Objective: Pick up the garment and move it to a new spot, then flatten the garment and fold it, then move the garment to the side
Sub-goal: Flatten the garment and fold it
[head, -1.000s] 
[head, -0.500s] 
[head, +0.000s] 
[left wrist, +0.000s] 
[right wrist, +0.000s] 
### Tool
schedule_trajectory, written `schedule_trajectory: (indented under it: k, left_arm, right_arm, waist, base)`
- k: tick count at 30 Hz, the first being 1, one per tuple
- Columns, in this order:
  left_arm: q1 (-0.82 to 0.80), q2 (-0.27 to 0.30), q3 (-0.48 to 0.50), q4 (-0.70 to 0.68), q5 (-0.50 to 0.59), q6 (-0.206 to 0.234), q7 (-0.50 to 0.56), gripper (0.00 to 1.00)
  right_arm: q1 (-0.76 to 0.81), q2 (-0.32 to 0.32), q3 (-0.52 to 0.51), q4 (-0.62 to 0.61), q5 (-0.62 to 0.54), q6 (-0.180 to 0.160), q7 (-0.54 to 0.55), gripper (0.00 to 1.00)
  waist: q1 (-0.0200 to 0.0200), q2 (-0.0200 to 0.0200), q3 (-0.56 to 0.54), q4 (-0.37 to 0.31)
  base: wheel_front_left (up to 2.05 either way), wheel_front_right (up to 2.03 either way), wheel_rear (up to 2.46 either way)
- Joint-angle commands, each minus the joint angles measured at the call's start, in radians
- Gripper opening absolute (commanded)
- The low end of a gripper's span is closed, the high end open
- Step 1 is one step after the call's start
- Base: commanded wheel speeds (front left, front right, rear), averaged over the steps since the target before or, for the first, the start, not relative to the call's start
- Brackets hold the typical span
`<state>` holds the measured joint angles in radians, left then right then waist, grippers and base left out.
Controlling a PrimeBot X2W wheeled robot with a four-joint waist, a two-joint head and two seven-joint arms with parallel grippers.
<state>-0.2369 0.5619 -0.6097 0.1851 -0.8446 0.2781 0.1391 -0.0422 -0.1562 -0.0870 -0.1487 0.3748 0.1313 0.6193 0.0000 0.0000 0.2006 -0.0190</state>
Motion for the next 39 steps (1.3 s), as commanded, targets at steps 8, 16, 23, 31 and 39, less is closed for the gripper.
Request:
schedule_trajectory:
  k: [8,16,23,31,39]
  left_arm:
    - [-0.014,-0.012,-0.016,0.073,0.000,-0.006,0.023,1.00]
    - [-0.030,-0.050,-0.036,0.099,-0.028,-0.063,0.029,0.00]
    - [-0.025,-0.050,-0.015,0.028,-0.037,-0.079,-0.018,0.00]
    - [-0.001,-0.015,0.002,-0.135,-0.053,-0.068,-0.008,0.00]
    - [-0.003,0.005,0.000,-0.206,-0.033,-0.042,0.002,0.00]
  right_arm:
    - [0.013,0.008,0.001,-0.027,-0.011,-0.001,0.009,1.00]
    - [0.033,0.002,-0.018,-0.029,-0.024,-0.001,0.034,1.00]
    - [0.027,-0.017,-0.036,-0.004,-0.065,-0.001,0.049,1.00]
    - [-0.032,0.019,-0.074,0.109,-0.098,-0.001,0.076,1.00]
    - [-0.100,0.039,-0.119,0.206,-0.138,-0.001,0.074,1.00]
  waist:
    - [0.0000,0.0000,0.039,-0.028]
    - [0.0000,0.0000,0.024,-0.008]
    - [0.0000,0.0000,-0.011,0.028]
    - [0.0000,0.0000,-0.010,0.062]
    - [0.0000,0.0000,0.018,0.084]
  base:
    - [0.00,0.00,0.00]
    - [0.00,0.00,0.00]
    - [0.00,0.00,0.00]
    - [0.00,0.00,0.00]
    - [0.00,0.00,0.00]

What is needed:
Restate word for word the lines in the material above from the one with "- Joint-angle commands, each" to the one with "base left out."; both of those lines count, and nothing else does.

Response:
- Joint-angle commands, each minus the joint angles measured at the call's start, in radians
- Gripper opening absolute (commanded)
- The low end of a gripper's span is closed, the high end open
- Step 1 is one step after the call's start
- Base: commanded wheel speeds (front left, front right, rear), averaged over the steps since the target before or, for the first, the start, not relative to the call's start
- Brackets hold the typical span
`<state>` holds the measured joint angles in radians, left then right then waist, grippers and base left out.

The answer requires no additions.